A teacher also provided tiny little calendars to paste onto cards for our parents, helped everyone in the class mold plaster-of-Paris pins for Mother’s Day, and showed us how to make flower corsages out of pieces of felt.

Every classroom in those days had a Christmas tree which were decorated with handmade stars, paper chains, and pointy cornucopias. And we made place mats of woven paper strips, springy folded–paper clowns, and — a favorite activity of mine, done again and again — shoebox dioramas.

We had at our grade school a recreation director who provided any of us who stayed after school with games and crafts. One year he gave lessons in carving figures from balsa wood. That was very exciting.

About the time I started kindergarten, my parents bought for my sister and me, a set of 12 volumes entitled Book House for Children. Included with the purchase was a bonus, a folder with illustrations and instructions for making all sorts of crafts. On the front of the folder are the words Creative Work for Your Child’s Hands, copyright 1944.

I still have this folder, which I recently remembered and looked at for the first time in many years. Oh, the memories that came back to me.

As with a favorite childhood book, every illustration was still in my mind, exactly. It was as if I was still age 6, or 9, or 12, and was entreating my mother, again, to help me make favorite projects.

One I found irresistible was a life-size circus ticket office. I never got to make it because it was much too elaborate. A wooden frame was involved (lumber, saw, nails, glue), plus a scalloped cardboard canopy, and paper sides squarely and tautly attached.

That was a problem: Many of the Book House craft projects were just too hard, impossible, even.

The circus booth illustration shows a child of about 8 years — the ticket taker — in a fancy black tuxedo-like suit and black top hat. Where did he get such clothes?

On one wall of the booth behind the boy are prizes, animal toys on sticks. Did the boy make them? How could he?

The booth is beautifully painted with clowns and impossibly fancy lettering. I couldn’t do these things, I knew that.

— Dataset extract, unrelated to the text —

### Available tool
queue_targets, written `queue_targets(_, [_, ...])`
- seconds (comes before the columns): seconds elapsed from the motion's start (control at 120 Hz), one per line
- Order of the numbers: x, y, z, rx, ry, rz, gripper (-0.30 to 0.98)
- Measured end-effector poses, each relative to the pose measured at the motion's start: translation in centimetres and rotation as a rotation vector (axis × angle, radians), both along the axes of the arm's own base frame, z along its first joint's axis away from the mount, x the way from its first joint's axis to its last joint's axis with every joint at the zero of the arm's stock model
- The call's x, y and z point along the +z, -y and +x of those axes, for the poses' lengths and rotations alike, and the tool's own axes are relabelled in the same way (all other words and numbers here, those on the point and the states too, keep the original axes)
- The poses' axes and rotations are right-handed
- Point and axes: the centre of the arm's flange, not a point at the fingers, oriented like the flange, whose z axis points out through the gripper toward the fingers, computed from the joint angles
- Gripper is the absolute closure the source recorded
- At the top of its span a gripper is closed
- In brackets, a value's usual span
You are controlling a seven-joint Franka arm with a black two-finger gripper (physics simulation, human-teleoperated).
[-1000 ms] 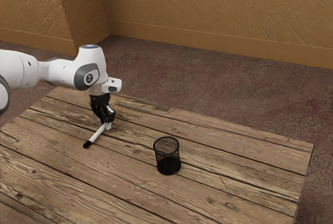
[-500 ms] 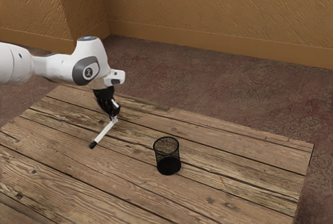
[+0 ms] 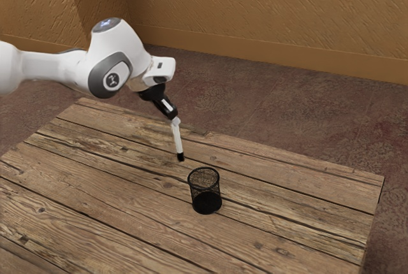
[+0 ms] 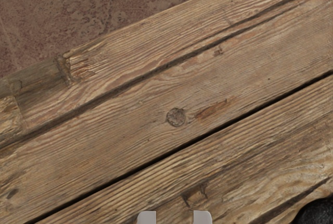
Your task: Put the marker into the pen holder.
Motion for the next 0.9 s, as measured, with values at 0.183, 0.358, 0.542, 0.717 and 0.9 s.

I looked at all of the projects in the folder many times. There was the eight-note xylophone made of strips of poplar “purchased from any lumber yard.” I knew making a xylophone wasn’t in the cards.

Maybe I could make the Indian maiden doll from one of my mother’s old gloves, but I’d never manage her pretty face which, the directions suggested, could be painted or sewn.

When I saw the “Dancing Colleens” again, I was so excited, my heart almost stopped. I certainly remembered this one.

Dancing Colleens is part of the holiday craft section, something to make for St. Patrick’s Day. The idea was that a string of paper dolls could be made to dance on steam from boiling water. There was a sketch showing a pot of water on a stove with a lid on which dolls were dancing.

I remember longingly studying that picture as a child, reading how it was supposed to work. The instructions said to cut a string of paper dolls, then glue the ends together to form a circle. Easy enough.

Next a circle of cardboard large enough to cover a pan of water was needed. It was to be punctured in a lot of places with a nail.

Now, “with a parent’s help” (the instructions cautioned), the cardboard was placed on top of a pan of lively, steaming water. When the dolls were put on the lid, “the steam puffing through the holes will make your dolls really dance.” That was the promise.

I think I might actually have talked my mother into doing this one, but as I have no picture in my head of seeing it happen in our kitchen, I guess not. I would certainly remember.

So, now that it’s been fifty years since I first read about the Dancing Colleens, I had to try it. I folded a strip of paper back and forth eight times. Then I drew a doll on one side – head, body, arms and legs.

The arms of each doll link to the next doll at the fold so I was careful as I cut through all the layers at once not to cut that part of the folds.

Now I had a continuous string of dolls which I joined into a circle with a small piece of tape.

I then cut a circle of cardboard large enough to cover the top of a saucepan, filled the pan with water, and set it on the stove to boil.

Poking holes in the cardboard proved tedious so I abandoned that idea and instead put onto the now boiling pot a spatter screen, the kind used when frying bacon.

It was time! I carefully placed my circle of dolls onto the screen and stood back to watch.

It worked, they did dance! Not jitterbug exactly, but the dolls did move in a gentle up-and-down sort of motion. I found it quite satisfying.